こんにちは、就職指導室の遠藤です。
今日は、少しまじめにIT業界のトレンドについて言及します。
システムを開発したり運用したりするためには、システムを担当するエンジニアが必要になります。しかし、このエンジニアには、高度な専門知識が必要であるため、各々の一般企業が個別に育成するのは、難しいものがあります。このため、一般的な企業は、外部のシステムベンダーに発注することで、必要となるエンジニアを調達してきました。
先日(10月21日)、日経コンピュータが、システムの調達方法に変革で起きていることを記事にしました。この記事によると、これまで外部のITベンダ任せだったシステムの開発を、社内のシステムエンジニアで開発する動きが強まっているとのことでした。すなわち、システムの内製化の進行です。具体的な社名も掲載されており、セブン&アイホールディングス、ファーストリテイリング、良品化計画、星野リゾート、カインズ、エディオンと名だたる有名な企業の例が掲載されていました。具体的な数字も記載されていて、例えば、セブン&アイホールディングスは、2019年10月にエンジニア専用の採用チームを立ち上げ、既に2021年6月までに約160人のIT人材を中途採用し、最終的には300名超の採用を目指していると紹介していました。
ではなぜ、内製化の動きを強めているのでしょうか? ヒントは、情報処理技術者試験を推進するIPAが、4年ほど前に発表した「IT人材白書2017」にありました。
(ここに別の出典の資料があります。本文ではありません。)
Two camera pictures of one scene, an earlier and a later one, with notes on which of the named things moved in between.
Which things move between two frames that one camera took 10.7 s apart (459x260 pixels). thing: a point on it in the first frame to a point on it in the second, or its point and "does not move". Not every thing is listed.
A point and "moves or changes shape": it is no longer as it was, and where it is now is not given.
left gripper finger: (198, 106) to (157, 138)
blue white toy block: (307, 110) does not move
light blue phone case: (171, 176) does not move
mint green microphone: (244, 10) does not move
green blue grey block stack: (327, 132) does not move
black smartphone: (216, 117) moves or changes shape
「IT人材白書2017」では、日本と米国のシステムエンジニアが属する企業を分析していました。米国では、IT企業に属するエンジニアを割合は35%に過ぎず、65%のエンジニアは一般の企業に勤めています。日本は逆です。IT企業に属するエンジニアを割合は72%と多く、一般の企業に勤めるエンジニアは28%にすぎません。そして、米国は、GAFA(Google、Apple、Facebook、Amazon)に代表されるような新しい産業を興すことに成功しています。デジタル技術を駆使して新しい産業を興すことは、DX(デジタル・トランスフォーメーション)そのものです。そして、日本は米国ほど新しい産業を興すことに成功していません。
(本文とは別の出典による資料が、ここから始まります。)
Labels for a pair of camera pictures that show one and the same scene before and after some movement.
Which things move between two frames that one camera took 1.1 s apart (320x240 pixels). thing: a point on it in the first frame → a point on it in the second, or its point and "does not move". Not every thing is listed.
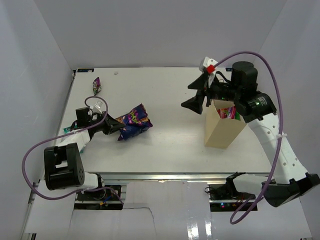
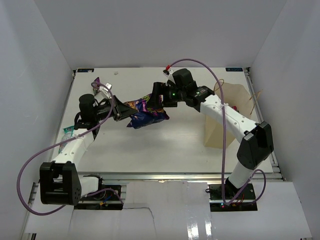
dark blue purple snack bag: (136, 123) → (145, 116)
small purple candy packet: (96, 86) does not move
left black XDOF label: (85, 70) does not move
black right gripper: (195, 103) → (160, 88)
社内のシステム要員を増強する流れは、DX(デジタル・トランスフォーメーション)を実現しようとする流れに他なりません。DXの時代は、一般企業の情報システム部門のシステムエンジニアが脚光を浴びる時代になると予測しています。紹介した記事は、それを証明するものだと確信した次第です。
写真は、学生と企業研究を行ったときの板書です。学生とは、企業の特徴を確認しながら、求められるエンジニア像を一緒に考え、語り合っています。